Stocks on Wall Street are poised for double-digit gains in the June quarter as investor confidence bounced back from US President Donald Trump’s tariff campaign at the start of April and survived the oil price shock through the bombing of Iran.
Trump’s July 9 deadline to cut trade deals is looming, with French President Emmanuel Macron calling the tariffs a form of blackmail amid reports the European Union is open to a trans-Atlantic agreement with the White House.
Meanwhile, Canada’s backdown on imposing a digital services tax – an initiative that prompted Trump to quit trade talks with the US neighbour – buoyed Wall Street heading into the final day of the quarter, with Meta Platforms and Microsoft nudging higher.
And major US banks including JPMorgan Chase, Bank of America and Wells Fargo advanced after the Federal Reserve’s latest stress found the biggest lenders are well-positioned to withstand a downturn.
Northern summer
The S&P 500 is heading for a 10% gain and the Nasdaq 17% as the June quarter heads into its final bell in a volatile period that started with US President Donald Trump’s Liberation Day tariff regime upending the global trade order and included the whipsawing of oil prices amid heightened tensions between Iran and Israel that ended with the US bombing of Iranian nuclear sites.

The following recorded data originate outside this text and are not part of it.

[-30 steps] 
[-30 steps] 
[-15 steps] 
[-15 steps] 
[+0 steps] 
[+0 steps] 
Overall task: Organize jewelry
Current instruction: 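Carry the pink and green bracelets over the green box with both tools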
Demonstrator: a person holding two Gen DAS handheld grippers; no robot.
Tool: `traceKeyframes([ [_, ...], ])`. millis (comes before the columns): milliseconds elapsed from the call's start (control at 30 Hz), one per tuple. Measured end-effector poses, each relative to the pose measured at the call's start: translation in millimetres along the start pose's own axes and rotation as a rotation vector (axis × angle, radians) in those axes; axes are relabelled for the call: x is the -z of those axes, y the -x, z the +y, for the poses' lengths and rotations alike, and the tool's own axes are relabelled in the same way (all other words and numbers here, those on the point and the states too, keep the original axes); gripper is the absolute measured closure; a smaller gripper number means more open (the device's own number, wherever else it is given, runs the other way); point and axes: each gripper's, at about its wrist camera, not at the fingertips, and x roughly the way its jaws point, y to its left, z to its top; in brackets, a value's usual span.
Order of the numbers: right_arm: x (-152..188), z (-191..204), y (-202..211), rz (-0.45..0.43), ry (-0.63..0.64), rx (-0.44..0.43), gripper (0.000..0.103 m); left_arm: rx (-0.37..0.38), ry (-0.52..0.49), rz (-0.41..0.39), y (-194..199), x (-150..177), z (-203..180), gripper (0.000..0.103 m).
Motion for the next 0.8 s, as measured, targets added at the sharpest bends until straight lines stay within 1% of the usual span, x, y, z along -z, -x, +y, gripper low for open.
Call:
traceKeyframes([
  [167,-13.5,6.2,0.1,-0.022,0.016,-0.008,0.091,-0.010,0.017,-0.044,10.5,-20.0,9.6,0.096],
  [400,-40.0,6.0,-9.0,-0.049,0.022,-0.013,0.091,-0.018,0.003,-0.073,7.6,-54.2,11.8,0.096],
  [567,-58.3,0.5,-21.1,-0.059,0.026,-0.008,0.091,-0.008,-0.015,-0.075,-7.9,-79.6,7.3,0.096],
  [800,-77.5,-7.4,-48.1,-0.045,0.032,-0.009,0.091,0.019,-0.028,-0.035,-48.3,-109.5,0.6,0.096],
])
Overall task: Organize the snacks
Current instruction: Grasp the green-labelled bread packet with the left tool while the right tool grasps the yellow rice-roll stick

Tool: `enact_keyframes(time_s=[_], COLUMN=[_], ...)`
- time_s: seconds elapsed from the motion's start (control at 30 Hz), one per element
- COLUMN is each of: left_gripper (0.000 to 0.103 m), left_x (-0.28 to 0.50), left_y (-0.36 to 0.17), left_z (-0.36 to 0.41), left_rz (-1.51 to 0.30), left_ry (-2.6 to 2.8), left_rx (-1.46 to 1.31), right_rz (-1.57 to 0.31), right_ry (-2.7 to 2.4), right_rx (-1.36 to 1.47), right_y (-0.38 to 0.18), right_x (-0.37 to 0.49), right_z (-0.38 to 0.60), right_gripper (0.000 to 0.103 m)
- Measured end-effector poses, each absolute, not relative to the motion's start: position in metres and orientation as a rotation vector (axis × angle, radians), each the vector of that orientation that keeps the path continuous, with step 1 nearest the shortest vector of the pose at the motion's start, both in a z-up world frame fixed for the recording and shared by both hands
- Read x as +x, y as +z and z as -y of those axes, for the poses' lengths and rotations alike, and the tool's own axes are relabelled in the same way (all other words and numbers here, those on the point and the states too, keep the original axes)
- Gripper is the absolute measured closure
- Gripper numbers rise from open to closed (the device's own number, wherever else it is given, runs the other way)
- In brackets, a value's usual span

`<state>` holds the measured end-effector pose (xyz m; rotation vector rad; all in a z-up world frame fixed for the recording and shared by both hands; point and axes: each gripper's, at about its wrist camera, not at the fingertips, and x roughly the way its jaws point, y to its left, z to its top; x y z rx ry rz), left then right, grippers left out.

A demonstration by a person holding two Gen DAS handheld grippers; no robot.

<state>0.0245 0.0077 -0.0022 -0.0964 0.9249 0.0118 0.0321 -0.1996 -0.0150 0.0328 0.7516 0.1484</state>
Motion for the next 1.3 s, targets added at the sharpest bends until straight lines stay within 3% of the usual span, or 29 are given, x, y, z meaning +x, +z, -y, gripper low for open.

The US pushed out its initial deadline for imposing import levies on its trading partners, with the extension to July 9 looming as various nations seek to negotiate a deal with the world’s biggest economy.
Canada backed down on imposing a digital services tax on major tech companies after Trump abruptly ended talks with his neighbour, buoying Meta Platforms and Microsoft in trading on Monday.
Meanwhile, the European Union’s top negotiator is heading to the US to secure a deal, with the bloc of nations reportedly softening on its initial stance, even as French President Emmanuel Macron called the tariffs a form of blackmail, rather than tools to rebalance trading relationships.
“US equities are ending the month on a positive footing with the S&P trading to a fresh intra-day record high,” Bank of New Zealand senior interest rate strategist Stuart Ritson said in a note. “Investor sentiment has been underpinned by signs of progress on trade negotiations and the prospect of easier policy monetary policy from the Federal Reserve.”
Bank on it
The S&P 500 was up 0.3% in late trading, with shares of major US banks among the leaders after the Fed’s stress test found lenders had enough capital to absorb more than US$550 billion of losses, having flagged looser capital requirements last week. JPMorgan, Wells Fargo, Bank of America and Goldman Sachs were all on the green side of the ledger.
Stock markets in Europe were broadly weaker, although they largely notched up gains for the June quarter.
Australian futures are pointing to a flat start to July for the S&P/ASX 200 index, while the kiwi dollar climbed to 60.94 US cents at 7am in Auckland from 60.74 cents yesterday.
Local data today include the New Zealand Institute of Economic Research’s quarterly survey of business opinion, following ANZ’s monthly gauge on Monday showing an improvement in firms’ expectations about the economy and their own activity.
Statistics New Zealand is also due to release building permits for May, while Kiwi Property Group is holding its annual meeting in Auckland today.
And The Australian’s DataRoom column is reporting Infratil’s RetireAustralia investment is attracting suitors once more, with the infrastructure investor unsuccessful in finding a buyer last year.